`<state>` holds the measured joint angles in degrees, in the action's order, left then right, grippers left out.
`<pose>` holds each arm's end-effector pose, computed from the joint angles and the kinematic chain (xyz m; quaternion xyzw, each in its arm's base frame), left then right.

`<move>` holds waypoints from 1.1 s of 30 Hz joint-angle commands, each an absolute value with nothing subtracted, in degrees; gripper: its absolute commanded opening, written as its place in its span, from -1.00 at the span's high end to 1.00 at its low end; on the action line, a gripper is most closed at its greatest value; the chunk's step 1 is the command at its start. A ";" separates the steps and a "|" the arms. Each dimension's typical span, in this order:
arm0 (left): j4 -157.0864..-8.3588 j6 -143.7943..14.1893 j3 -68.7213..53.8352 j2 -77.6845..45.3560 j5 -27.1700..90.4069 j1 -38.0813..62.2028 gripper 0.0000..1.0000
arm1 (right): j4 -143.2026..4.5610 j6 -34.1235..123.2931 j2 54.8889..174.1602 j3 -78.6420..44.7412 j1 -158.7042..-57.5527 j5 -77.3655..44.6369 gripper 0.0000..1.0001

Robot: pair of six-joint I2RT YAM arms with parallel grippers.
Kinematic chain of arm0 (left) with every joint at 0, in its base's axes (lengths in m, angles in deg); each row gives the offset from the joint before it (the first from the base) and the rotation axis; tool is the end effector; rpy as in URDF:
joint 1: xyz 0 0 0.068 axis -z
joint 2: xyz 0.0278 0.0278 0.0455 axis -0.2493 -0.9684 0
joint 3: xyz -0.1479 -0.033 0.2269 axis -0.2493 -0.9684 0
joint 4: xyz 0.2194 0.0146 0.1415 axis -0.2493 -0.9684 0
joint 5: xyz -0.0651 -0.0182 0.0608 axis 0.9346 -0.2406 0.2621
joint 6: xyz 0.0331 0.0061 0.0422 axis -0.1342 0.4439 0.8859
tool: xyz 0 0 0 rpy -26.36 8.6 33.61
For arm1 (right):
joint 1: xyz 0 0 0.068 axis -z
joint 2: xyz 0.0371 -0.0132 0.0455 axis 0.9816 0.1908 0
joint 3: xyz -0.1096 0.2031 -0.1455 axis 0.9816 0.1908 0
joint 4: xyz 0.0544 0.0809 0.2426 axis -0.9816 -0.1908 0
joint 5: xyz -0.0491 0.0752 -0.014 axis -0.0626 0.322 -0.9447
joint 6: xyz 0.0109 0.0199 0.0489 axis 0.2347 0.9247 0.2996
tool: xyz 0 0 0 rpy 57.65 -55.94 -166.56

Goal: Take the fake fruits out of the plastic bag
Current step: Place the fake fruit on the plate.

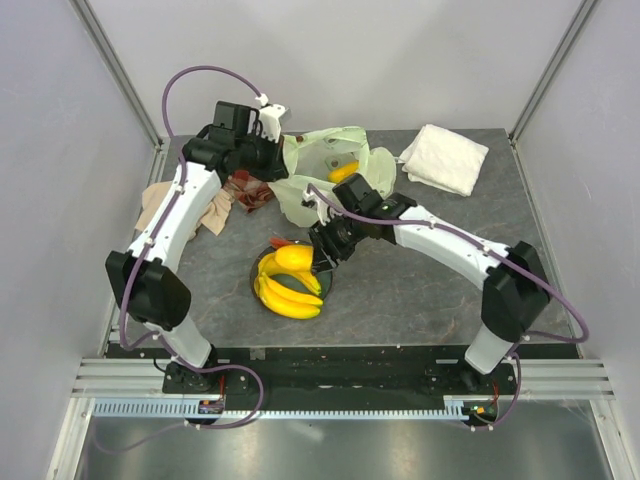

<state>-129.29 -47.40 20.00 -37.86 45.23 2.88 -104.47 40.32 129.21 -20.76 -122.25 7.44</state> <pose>0.3536 -0.1241 0.3745 0.2555 0.8631 -0.2124 0.3803 0.2514 0.2621 0.2826 -0.3992 0.8228 0.3579 0.1885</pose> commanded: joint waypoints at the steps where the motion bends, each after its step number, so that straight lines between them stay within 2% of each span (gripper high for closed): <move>1: -129.21 -48.48 21.99 -31.21 43.22 2.52 0.96 | -101.34 55.51 131.97 -22.44 -122.59 8.51 0.39; 9: -128.77 -48.39 21.81 -30.23 43.48 2.52 0.97 | -99.84 60.44 133.99 -21.30 -128.39 7.20 0.34; 13: -128.42 -48.30 21.72 -29.79 43.22 2.52 0.97 | -102.47 61.94 134.52 -19.81 -128.66 2.73 0.31; 28: -127.54 -48.13 21.29 -29.62 43.40 2.44 0.97 | -105.29 61.06 135.57 -19.10 -130.15 -0.45 0.20; 32: -127.37 -48.13 21.20 -29.35 43.48 2.44 0.97 | -106.51 61.24 136.28 -19.54 -130.59 -1.59 -0.10; 33: -127.37 -48.04 21.20 -29.35 43.48 2.44 0.97 | -106.61 61.24 136.54 -19.54 -130.68 -1.85 -0.25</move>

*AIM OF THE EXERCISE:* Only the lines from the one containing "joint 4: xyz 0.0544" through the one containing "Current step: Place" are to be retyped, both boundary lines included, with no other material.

*ANSWER SPACE:*
joint 4: xyz 0.0544 0.0809 0.2426 axis -0.9816 -0.1908 0
joint 5: xyz -0.0491 0.0752 -0.014 axis -0.0626 0.322 -0.9447
joint 6: xyz 0.0109 0.0199 0.0489 axis 0.2347 0.9247 0.2996
tool: xyz 0 0 0 rpy 57.65 -55.94 -166.56

Goal: Take the fake fruits out of the plastic bag
Current step: Place the fake fruit on the plate.

No further output is required for this answer.